Could you return every line of the records below that contains the word "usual"?

(Records drawn from a dataset)
- - - - - - -
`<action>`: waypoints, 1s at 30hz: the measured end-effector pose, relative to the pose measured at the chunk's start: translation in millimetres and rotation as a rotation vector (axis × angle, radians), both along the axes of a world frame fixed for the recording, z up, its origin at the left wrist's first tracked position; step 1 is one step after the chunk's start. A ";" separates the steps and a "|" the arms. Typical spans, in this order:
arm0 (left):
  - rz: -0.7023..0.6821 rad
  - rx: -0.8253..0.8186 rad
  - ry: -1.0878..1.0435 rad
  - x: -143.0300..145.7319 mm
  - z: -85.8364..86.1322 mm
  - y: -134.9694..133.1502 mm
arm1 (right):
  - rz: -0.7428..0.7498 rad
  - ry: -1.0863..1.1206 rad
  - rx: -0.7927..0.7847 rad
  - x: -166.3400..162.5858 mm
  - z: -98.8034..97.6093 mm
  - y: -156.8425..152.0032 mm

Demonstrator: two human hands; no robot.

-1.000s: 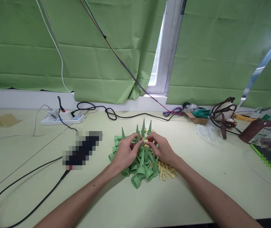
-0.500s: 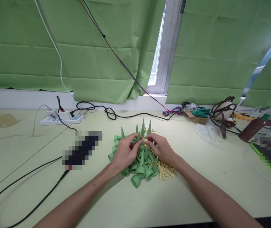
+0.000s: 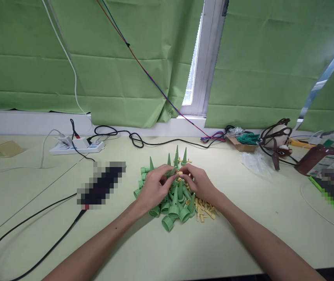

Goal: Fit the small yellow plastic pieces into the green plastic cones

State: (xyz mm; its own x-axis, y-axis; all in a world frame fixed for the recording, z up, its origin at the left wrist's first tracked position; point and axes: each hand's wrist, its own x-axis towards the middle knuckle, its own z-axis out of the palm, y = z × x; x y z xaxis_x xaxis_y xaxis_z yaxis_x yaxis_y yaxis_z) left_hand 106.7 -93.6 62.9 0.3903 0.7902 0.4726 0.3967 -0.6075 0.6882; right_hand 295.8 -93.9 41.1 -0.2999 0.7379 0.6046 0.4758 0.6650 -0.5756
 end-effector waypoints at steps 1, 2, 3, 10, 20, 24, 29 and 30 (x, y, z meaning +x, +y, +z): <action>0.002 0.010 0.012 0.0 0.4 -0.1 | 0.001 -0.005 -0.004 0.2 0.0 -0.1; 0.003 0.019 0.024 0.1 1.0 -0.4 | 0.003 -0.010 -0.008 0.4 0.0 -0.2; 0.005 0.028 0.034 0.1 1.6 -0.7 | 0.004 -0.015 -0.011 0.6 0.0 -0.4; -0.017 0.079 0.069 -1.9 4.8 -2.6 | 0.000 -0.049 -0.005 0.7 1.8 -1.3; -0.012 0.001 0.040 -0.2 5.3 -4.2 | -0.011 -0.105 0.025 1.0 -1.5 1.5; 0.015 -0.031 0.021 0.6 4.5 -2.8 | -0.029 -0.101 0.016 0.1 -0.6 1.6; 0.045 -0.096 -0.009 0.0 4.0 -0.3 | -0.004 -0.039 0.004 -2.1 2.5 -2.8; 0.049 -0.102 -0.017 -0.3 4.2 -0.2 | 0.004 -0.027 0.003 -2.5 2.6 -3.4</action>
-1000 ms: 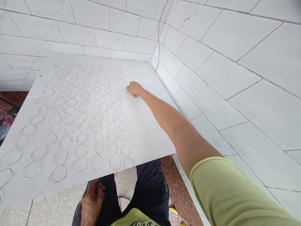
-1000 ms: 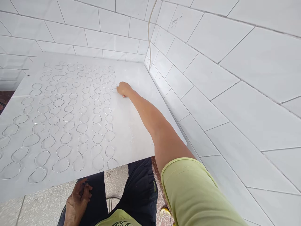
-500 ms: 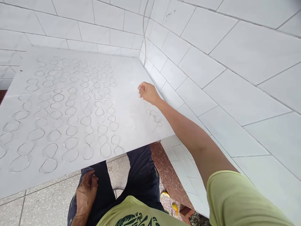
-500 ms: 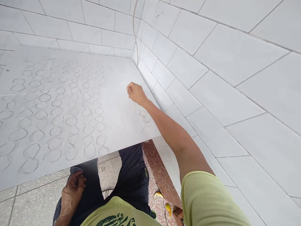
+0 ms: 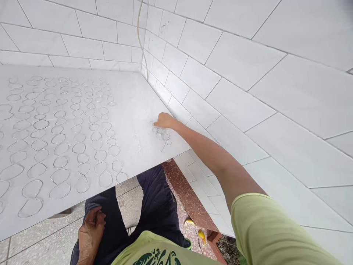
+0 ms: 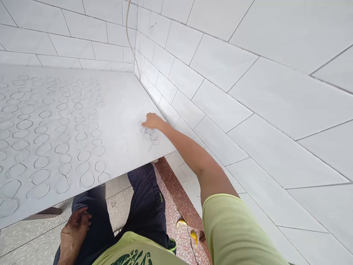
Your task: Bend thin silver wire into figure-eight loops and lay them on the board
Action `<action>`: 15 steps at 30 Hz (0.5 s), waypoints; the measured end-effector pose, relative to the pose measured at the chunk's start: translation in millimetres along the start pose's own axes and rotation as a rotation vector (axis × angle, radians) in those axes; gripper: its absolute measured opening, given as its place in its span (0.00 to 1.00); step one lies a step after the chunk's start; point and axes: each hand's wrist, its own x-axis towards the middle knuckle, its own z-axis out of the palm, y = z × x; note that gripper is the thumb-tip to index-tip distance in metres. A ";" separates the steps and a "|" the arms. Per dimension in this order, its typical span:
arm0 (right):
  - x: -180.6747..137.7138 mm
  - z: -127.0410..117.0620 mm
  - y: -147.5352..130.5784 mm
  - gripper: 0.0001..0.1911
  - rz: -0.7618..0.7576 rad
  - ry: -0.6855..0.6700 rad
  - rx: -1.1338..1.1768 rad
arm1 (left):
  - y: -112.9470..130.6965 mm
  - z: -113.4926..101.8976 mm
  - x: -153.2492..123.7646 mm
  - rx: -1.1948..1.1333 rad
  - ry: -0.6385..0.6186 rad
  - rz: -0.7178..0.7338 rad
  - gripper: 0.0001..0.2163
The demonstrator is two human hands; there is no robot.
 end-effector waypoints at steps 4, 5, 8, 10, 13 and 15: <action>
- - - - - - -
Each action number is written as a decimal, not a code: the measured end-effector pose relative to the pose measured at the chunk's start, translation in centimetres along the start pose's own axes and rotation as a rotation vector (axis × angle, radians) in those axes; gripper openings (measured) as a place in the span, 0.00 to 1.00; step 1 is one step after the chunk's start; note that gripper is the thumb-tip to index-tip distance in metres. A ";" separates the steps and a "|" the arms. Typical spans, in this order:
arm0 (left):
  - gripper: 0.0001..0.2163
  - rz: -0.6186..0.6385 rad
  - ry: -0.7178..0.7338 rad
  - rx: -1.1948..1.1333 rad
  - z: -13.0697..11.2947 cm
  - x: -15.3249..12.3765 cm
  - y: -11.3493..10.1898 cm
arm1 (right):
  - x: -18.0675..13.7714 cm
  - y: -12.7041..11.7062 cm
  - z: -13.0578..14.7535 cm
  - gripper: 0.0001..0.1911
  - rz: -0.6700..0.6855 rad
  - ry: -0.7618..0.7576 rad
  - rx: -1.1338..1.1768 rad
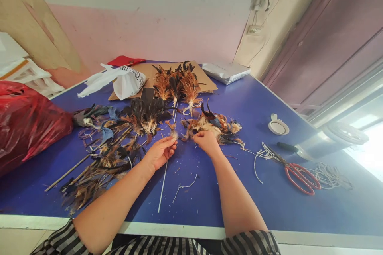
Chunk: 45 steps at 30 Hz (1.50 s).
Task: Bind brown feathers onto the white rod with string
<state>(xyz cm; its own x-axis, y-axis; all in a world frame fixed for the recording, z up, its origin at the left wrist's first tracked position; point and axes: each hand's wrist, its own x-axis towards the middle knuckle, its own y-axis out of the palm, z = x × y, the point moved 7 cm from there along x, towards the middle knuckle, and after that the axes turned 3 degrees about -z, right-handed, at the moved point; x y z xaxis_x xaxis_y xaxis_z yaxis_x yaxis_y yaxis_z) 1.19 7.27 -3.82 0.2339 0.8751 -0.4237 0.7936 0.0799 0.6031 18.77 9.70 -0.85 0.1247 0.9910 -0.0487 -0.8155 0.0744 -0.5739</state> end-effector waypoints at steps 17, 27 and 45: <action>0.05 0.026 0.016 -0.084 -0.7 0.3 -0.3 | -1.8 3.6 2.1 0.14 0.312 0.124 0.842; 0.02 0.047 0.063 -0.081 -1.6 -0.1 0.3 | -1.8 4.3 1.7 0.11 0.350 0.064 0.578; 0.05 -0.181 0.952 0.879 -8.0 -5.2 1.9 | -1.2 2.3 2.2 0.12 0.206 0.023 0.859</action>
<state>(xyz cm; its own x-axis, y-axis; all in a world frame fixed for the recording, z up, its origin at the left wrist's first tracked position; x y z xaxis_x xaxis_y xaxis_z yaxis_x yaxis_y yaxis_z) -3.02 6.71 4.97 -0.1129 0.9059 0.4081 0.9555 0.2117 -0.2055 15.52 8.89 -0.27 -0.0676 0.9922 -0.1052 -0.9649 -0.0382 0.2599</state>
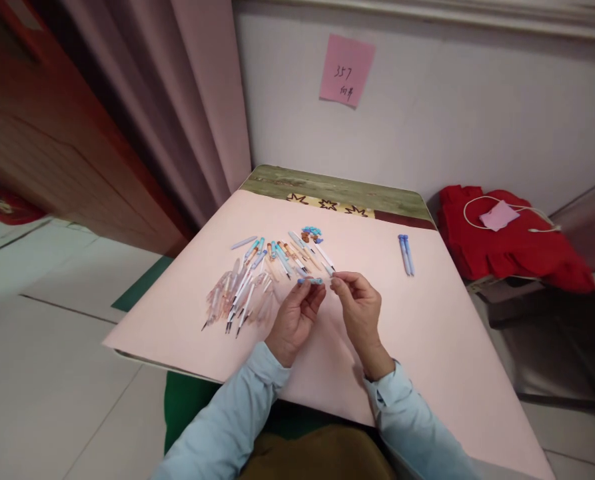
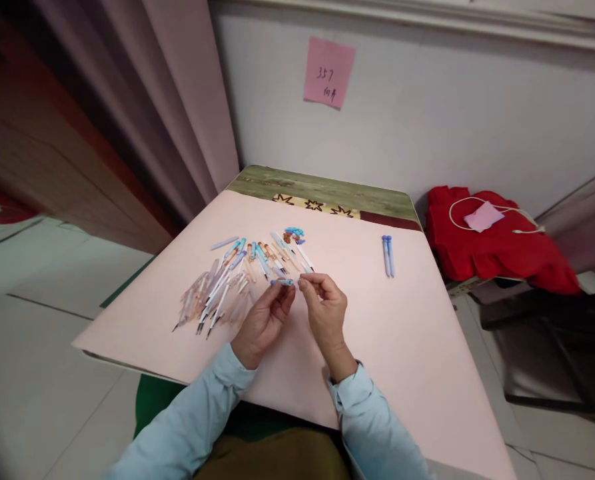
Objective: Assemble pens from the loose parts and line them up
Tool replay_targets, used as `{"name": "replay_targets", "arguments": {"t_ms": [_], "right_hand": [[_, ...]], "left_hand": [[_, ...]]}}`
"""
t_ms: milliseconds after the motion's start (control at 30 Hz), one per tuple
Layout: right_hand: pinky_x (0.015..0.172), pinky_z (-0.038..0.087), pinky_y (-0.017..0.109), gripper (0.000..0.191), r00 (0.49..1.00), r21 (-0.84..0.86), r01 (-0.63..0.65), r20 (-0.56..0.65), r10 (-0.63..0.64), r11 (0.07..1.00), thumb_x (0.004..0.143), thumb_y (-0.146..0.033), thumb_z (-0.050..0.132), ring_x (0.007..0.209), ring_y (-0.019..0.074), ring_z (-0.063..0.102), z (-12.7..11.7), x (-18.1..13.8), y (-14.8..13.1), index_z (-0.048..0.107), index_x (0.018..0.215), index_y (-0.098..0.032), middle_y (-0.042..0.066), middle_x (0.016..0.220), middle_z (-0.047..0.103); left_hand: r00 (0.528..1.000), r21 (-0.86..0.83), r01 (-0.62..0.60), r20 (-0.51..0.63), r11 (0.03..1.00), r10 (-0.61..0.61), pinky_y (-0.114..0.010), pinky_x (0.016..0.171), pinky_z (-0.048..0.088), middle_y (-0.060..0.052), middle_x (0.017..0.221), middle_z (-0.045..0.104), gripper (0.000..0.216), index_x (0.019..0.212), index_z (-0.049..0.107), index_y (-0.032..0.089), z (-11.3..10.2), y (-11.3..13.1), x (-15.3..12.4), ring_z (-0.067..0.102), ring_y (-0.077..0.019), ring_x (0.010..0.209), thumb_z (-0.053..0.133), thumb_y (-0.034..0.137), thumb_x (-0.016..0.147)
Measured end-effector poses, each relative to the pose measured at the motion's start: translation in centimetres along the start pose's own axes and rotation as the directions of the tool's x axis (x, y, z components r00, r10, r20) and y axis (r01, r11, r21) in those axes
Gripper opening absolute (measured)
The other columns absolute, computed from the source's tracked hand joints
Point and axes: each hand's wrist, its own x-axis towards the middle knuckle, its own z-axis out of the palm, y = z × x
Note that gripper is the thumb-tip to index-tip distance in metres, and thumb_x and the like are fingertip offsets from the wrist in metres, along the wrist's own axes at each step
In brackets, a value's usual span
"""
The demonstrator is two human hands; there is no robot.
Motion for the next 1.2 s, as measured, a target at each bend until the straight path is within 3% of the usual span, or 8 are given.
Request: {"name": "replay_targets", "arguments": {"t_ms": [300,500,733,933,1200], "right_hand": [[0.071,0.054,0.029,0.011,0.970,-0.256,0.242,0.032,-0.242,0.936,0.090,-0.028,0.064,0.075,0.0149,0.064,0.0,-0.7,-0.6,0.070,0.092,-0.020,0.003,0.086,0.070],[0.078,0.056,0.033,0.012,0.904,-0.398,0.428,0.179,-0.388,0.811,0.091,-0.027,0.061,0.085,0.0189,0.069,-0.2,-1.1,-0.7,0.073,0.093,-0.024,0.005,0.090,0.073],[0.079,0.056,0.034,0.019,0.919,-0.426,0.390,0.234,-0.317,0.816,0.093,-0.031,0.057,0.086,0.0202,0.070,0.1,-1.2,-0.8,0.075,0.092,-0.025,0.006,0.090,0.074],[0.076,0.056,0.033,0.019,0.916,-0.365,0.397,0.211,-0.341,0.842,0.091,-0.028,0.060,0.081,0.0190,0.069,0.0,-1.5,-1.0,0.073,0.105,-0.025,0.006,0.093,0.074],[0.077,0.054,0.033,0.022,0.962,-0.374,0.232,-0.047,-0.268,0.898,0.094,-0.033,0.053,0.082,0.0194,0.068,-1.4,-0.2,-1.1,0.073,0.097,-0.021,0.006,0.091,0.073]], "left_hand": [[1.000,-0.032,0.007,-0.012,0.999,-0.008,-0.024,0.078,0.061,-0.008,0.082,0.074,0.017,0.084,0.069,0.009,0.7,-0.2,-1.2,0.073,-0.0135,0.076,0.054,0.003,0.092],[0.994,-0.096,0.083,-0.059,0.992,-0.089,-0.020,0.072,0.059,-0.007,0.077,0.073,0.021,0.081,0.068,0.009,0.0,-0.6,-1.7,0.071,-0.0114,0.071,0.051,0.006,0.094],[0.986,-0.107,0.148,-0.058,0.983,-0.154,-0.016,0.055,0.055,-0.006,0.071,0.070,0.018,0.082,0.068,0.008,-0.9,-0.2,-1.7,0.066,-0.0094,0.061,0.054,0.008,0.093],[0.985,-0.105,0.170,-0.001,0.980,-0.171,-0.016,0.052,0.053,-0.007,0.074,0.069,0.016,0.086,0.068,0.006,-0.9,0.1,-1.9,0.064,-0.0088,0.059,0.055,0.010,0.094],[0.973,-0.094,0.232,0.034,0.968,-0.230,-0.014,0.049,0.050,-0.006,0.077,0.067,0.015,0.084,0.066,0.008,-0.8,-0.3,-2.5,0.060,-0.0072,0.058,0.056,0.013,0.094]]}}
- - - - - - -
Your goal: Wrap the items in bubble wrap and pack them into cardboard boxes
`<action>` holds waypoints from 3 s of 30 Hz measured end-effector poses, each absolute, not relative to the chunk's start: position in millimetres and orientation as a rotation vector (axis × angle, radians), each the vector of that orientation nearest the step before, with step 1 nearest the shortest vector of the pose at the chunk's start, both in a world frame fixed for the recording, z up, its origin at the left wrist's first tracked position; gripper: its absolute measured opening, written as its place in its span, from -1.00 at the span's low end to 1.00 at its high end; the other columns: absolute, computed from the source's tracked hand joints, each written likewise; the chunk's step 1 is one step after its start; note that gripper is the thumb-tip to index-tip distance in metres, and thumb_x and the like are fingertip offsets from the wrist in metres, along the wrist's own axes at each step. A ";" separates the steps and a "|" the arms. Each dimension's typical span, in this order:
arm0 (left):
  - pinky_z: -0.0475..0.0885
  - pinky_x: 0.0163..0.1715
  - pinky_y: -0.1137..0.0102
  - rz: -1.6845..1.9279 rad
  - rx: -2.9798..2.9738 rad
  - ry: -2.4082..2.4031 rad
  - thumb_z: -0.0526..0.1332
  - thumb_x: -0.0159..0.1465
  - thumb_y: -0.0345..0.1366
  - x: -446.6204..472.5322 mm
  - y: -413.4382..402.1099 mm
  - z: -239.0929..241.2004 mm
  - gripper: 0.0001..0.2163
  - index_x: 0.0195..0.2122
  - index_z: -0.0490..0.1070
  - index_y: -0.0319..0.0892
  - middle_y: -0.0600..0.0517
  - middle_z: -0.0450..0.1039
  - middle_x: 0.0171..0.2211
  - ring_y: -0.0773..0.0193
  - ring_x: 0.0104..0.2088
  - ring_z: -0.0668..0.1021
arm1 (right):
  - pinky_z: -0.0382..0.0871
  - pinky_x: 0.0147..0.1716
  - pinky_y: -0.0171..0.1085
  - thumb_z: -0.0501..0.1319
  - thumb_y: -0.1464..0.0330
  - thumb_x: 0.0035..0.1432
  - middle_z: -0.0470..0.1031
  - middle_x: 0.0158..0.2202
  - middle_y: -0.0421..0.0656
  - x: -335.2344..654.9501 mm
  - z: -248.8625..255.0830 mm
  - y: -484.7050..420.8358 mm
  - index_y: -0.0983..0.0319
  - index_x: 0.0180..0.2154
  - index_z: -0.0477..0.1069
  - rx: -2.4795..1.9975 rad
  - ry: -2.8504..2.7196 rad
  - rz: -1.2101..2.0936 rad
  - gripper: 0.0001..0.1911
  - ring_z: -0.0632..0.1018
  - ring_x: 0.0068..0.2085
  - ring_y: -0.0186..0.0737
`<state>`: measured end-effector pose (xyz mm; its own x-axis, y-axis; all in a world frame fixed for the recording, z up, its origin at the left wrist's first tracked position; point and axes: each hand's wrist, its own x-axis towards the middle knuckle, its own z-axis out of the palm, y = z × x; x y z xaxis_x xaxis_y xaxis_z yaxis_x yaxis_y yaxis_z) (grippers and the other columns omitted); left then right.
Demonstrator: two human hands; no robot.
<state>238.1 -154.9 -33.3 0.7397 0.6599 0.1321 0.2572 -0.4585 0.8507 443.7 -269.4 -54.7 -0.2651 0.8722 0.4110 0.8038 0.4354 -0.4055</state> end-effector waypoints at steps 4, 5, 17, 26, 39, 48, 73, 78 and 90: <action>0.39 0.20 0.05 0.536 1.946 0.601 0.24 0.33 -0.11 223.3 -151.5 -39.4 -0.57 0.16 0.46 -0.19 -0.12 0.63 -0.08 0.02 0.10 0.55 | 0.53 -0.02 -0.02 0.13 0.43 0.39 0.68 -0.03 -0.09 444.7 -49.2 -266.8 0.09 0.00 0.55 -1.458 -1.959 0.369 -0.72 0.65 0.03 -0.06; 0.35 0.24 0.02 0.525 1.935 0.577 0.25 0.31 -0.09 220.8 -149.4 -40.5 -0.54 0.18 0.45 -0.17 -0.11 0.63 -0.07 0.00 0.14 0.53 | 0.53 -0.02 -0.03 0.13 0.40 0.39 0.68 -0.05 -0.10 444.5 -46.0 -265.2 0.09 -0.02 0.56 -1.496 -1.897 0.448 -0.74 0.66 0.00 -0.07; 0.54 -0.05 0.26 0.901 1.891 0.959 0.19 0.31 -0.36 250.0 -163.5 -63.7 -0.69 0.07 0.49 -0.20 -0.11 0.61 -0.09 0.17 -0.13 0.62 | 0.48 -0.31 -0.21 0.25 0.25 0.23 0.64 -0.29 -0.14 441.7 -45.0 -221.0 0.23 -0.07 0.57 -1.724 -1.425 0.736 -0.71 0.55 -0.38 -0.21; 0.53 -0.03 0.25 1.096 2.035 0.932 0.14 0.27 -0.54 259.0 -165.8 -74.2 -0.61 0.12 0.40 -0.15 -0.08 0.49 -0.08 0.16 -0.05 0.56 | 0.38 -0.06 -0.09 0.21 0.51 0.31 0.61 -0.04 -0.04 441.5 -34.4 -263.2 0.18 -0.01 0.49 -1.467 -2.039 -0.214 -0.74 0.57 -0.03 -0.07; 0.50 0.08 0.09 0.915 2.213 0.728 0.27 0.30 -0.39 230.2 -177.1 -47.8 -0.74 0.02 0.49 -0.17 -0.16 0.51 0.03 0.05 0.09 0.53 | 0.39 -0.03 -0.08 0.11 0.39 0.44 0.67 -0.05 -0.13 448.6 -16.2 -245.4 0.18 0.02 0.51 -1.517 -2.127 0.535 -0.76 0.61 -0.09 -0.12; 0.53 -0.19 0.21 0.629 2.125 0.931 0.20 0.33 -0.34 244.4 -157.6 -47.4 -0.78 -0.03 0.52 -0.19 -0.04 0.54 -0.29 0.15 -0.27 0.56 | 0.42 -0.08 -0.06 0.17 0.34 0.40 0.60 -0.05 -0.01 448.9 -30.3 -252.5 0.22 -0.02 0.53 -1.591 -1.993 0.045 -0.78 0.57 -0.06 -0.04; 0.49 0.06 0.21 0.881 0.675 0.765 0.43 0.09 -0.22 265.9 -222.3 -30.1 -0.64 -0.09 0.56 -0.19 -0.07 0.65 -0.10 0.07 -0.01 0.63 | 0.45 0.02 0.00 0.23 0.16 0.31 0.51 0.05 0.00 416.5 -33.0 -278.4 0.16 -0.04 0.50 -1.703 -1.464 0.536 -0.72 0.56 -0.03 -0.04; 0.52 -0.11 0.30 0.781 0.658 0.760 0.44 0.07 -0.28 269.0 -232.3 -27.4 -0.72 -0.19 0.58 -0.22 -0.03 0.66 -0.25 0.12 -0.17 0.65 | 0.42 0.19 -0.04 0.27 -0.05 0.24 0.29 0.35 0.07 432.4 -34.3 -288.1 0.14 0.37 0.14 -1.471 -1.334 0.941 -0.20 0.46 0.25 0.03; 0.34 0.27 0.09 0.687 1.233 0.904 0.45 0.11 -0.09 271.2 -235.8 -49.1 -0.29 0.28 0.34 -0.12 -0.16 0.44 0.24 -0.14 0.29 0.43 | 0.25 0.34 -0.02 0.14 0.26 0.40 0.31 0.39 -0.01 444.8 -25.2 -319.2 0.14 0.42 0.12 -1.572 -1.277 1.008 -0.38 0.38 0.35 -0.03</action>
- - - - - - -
Written solution:
In brackets, a value's usual span
Motion for the next 1.2 s, as measured, a target at each bend until the straight path is within 3% of the usual span, or 8 are given.

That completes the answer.